Home > Other > The Skin She's In > Page 9
The Skin She's In Page 9

by Margo Bond Collins


  It had been an even longer time since I’d had to consider how to deal with an ethical conundrum like this. Supposedly, the only exceptions to confidentiality were if the clients were going to hurt themselves or someone else, or in the case of a court order.

  I shook my head. None of that applied.

  I pulled in a deep breath and picked my purse up off the seat beside me. When I sat up straight again, a flash of something caught my attention outside the passenger side window—something moving close to a neighbor’s house.

  When I peered out with my human eyes, I couldn’t see anything. Shifting might help with that. Rumors of snakes’ poor eyesight were only partially true—it depended on the snake species. As a weresnake with access to a variety of serpent forms in any combination, my eyesight as a snake was not bad, by any means. However, it wasn’t attuned to the same kinds of things as human vision.

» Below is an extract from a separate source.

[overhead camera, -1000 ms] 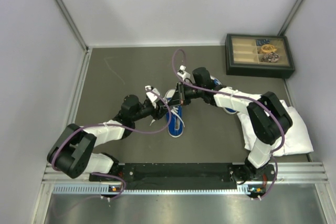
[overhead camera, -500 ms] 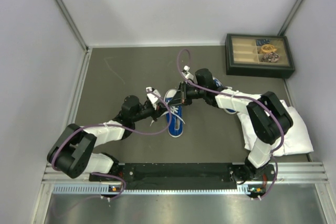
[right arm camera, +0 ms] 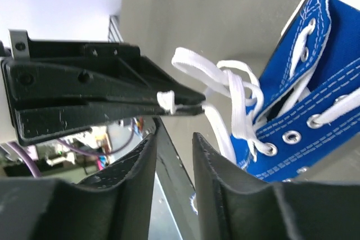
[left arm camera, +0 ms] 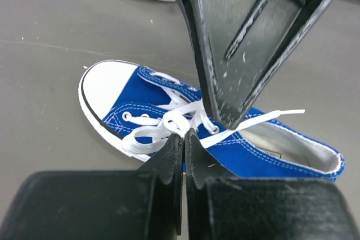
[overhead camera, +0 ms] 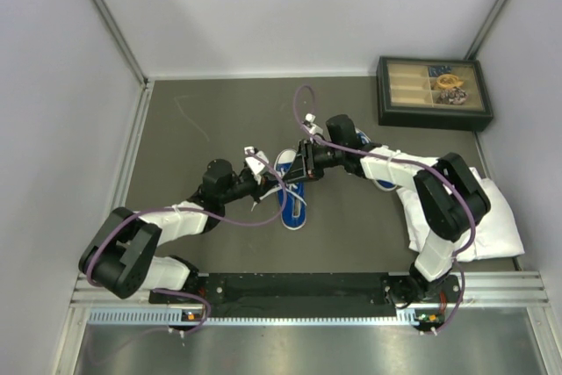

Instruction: Tie the shoes

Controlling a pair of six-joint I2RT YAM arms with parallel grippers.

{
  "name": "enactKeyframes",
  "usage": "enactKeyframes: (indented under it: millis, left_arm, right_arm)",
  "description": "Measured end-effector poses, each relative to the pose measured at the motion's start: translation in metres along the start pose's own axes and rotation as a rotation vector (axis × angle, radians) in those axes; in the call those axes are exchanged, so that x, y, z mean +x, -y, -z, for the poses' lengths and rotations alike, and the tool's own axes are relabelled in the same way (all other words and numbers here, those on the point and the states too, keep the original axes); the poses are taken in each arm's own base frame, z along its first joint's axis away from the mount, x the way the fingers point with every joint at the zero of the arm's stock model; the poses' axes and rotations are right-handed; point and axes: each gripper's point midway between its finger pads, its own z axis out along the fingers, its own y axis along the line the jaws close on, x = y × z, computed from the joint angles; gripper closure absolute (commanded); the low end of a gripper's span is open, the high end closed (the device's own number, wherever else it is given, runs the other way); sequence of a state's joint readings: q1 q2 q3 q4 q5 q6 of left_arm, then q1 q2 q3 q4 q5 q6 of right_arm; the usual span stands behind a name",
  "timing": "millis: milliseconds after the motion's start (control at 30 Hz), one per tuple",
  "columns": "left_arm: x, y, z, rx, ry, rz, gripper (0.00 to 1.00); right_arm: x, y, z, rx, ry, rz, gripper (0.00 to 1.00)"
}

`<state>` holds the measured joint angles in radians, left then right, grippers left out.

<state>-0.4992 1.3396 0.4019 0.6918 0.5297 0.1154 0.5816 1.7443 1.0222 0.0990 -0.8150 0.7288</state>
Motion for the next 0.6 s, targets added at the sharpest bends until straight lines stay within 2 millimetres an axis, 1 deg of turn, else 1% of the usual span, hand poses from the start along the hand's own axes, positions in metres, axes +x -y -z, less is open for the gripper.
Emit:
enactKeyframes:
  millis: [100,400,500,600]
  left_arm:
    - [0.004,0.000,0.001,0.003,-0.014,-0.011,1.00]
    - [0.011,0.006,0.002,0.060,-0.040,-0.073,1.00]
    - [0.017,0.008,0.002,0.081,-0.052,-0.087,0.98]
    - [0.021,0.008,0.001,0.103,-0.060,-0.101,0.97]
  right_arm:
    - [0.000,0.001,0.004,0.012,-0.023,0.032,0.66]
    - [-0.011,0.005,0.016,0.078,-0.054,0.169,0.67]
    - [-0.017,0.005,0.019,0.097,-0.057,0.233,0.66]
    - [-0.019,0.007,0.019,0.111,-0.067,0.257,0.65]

  Carefully trying to look unconcerned, I stepped out of the car. But I spent that moment focusing intently on shifting only those parts of me that allowed me additional sensory input: my eyes, nose, tongue, Jacobson’s organs, and viper pits.

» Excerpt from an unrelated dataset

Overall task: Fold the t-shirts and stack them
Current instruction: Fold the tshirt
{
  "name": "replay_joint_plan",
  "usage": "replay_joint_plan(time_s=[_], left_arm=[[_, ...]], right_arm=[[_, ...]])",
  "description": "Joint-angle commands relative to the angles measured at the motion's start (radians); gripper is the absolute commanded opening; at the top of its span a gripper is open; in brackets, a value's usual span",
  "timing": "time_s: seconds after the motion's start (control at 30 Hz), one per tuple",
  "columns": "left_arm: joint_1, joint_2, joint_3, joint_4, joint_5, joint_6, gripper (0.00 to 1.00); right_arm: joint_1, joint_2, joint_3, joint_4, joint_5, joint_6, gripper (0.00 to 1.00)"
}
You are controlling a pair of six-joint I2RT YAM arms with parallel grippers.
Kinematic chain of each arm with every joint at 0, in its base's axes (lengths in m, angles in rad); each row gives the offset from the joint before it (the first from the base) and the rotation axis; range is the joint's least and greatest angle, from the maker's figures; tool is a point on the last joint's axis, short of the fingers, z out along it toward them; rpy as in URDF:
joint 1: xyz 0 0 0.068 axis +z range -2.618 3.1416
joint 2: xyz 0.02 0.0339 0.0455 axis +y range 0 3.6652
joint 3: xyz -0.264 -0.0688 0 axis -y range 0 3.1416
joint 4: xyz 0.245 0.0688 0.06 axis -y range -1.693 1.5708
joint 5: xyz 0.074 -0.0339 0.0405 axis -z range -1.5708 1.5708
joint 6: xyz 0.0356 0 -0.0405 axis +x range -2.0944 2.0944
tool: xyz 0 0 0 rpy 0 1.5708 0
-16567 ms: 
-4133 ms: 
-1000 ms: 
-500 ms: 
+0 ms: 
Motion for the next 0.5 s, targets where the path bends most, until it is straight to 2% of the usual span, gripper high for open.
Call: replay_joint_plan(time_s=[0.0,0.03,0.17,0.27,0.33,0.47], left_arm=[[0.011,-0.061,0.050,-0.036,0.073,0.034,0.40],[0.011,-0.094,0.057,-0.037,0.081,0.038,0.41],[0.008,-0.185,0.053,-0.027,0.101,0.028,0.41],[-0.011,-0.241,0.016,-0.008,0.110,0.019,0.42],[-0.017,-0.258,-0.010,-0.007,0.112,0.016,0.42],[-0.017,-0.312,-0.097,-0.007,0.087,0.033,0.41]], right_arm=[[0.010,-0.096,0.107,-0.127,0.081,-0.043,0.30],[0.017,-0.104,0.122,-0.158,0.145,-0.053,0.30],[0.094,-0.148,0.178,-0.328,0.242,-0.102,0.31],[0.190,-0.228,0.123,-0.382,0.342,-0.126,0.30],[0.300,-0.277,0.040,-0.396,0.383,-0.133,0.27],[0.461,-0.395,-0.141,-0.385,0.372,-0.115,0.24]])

  I moved slowly, turning around to duck back into the car as if I had forgotten something, giving myself enough time to scan the area around the neighboring house with my serpent vision, particularly effective in low light.

  There.

  In the shadows between the two houses, the vague outline of something large and darker than the shadows around it. At the same moment, I flicked out my tongue to gather air molecules and pulled them in over my Jacobson’s organs even as I used my heat sensors in my viper pits.

  The heat sensors translated to something like infrared, and the hulking shadow lit up with mammal heat. But that didn’t give me anything more than a vague shape, either.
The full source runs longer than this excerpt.